Your task -
Would you please copy each line below that includes the string "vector"?

Given data -
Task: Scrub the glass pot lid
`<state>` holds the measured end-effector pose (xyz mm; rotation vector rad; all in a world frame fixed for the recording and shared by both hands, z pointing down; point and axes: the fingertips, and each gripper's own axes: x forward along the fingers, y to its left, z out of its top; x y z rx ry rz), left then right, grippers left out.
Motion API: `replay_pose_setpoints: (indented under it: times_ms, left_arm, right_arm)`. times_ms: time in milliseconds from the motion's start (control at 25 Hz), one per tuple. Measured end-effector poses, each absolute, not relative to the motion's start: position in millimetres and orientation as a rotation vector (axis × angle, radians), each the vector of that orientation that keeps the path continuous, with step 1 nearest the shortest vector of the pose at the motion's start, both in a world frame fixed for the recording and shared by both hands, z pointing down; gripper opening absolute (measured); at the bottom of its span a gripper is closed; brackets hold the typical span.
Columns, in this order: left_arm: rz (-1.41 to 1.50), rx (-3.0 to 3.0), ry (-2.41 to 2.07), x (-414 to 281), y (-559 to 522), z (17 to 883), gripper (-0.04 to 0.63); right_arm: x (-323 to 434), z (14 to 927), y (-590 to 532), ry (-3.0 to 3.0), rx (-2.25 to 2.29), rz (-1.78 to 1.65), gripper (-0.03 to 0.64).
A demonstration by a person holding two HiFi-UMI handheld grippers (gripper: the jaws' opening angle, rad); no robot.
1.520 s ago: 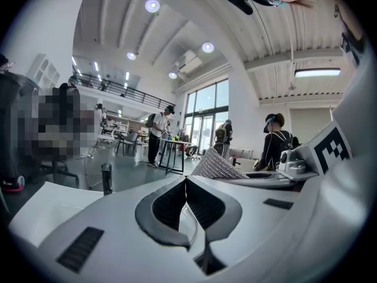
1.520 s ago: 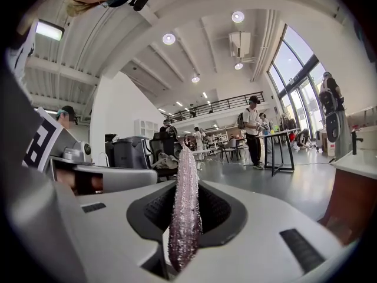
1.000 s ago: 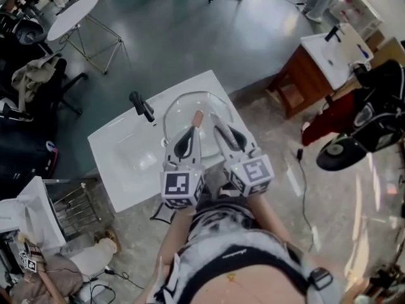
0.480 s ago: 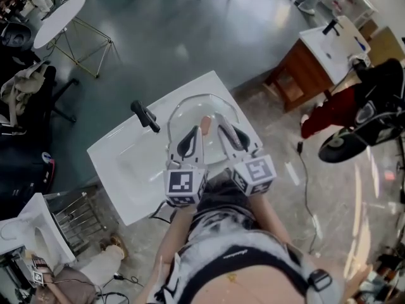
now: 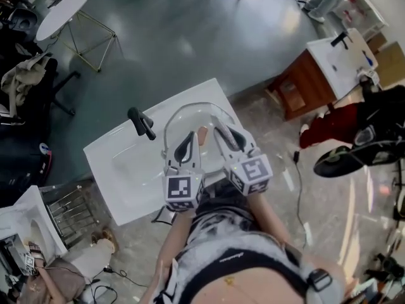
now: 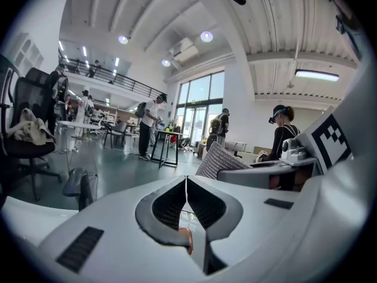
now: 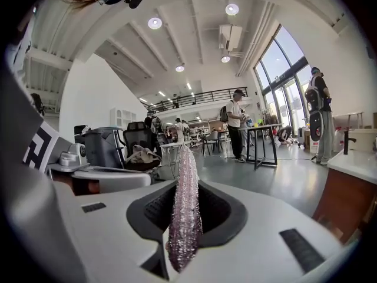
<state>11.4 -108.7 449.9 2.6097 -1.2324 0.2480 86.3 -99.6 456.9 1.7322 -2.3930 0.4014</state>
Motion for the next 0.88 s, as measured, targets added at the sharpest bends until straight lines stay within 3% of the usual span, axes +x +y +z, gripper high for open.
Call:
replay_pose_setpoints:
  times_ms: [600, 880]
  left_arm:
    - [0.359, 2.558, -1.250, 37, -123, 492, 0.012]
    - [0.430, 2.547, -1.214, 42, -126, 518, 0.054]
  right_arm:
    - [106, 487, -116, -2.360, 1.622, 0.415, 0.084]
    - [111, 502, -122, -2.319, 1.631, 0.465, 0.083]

Answer to this problem -
`<state>` holds the measured end-effector pose (xyz mm; rotation vector rad; all in a world frame fixed for the recording and shared by both hands, z pointing down; point and axes: the fingertips, and each gripper's own axes: x forward along the fingers, y to its left, z out of its top; x y z rx ry rz), left then right, grippers left out.
Motion API: `replay_pose_setpoints: (indented under it: times_ms, left_arm, right_arm)`. times_ms: time in milliseconds from the motion's start (control at 25 Hz), one per tuple. Measured end-effector poses, each absolute, not relative to the motion's start: position in millimetres and orientation as a rotation vector (axis × angle, radians), each the vector of that orientation that keeps the path continuous, with step 1 nearest the shortest vector of the pose at the motion's start, both in a world frame fixed for the recording and shared by both hands, z pointing down; gripper opening absolute (measured); at the bottom of its span a gripper is closed; brackets hold the typical span.

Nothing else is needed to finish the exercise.